The first one I have was from when I was 11 or 12. I came home from school and was still in my uniform. It was about 3:00-3:30 in the afternoon or so. I started to watch TV in my bedroom, and closed the door as per usual. Some minutes later, the doorknob on my door starts to turn. Now keep in mind that either my mom or sister would regularly open my door without knocking when they would get home. Anyways, the doorknob keeps turning. As soon as it reached the end of its travel, the door started to open by itself. Not slow, not fast. Just what you would consider the average speed of a door opening. Once the door was fully open, there was nothing there, except a yellow mist hanging in the air. It was about three or so feet off the ground, and about a foot and a half wide. No particular shape to it. I grabbed my rabbit's cage, and ran out of my room fast enough to complete the hundred yard dash in about three seconds. I didn't go back inside the house until my mom got home about an hour later.


----------



## chill782002 (Jan 12, 2017)

Decades ago, I was a small boy at a boarding school in one of the English Home Counties. The younger children lived in an old Victorian Gothic-style manor house, about a mile or so from the main school grounds. This place was huge, over a hundred children boarded there and it was surrounded by about 70 acres of woods which also belonged to the school.

The story was that the family that built it had gone bankrupt for some reason in the last quarter of the 19th century and it was sold at auction to a lady in a wheelchair. No lifts (elevators) in those days so she travelled between the floors of the house in a dumb waiter, which was operated by a servant using a rope on a pulley. On each floor, there was a bricked up doorway directly above or below a similar bricked up doorway on the other floors and these were said to have been the entrances for each floor to the dumb waiter.

Apparently one day, when the lady was on the top floor, a careless servant accidentally let go of the rope and the lady fell the full length of the dumb waiter into the cellars below, which extended well beneath the house itself (I can vouch for this as I sneaked down there a couple of times). The lady was tragically killed.

Bear in mind that I heard this story before the event that I will now relate occurred.

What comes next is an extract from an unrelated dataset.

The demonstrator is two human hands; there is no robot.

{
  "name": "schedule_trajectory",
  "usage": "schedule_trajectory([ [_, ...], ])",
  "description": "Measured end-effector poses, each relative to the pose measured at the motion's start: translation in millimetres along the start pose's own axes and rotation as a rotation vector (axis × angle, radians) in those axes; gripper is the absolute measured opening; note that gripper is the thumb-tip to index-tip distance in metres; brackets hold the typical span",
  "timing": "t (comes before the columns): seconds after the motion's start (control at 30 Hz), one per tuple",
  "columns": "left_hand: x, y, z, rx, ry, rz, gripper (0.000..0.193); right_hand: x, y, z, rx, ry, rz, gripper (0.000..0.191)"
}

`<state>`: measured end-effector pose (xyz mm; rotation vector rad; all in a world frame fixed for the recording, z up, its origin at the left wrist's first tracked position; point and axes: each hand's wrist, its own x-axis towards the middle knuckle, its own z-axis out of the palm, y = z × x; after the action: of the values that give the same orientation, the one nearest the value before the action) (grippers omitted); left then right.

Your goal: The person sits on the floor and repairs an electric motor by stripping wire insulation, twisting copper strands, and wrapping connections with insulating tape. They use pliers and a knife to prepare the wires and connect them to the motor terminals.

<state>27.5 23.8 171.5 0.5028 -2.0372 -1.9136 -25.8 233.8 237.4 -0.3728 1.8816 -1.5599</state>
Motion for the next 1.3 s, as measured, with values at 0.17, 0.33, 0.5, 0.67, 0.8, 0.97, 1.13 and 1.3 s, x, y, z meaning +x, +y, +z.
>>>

One night in November (can't remember the exact date) about 11pm, everyone was in bed as it was after lights out and talking or being out of bed was a punishable offence. My room mates were asleep but I hadn't yet dropped off.

Suddenly, there was a loud, piercing scream from across the corridor outside my room, exactly where the bricked-up entrance to the dumb waiter was. It quickly faded away but, to this day, I will swear that it was the scream, not of a boy, but of an adult woman and one of absolute terror. My roommates were awoken by it, other boys spilled out of their rooms to investigate and even my housemaster and some of the staff appeared within a few minutes, having also heard it from their quarters on the other side of the building.

Of course, we were accused of making the noise and being out of bed after lights out by some teachers but my housemaster agreed that he had also heard it and it could not have been any of us as he agreed it sounded like an adult woman.

Eventually everything settled down and everyone went back to bed but I have always wondered whether what so many people heard was a ghostly echo of that poor lady's last trip down the dumb waiter, 100 years or more after it actually took place.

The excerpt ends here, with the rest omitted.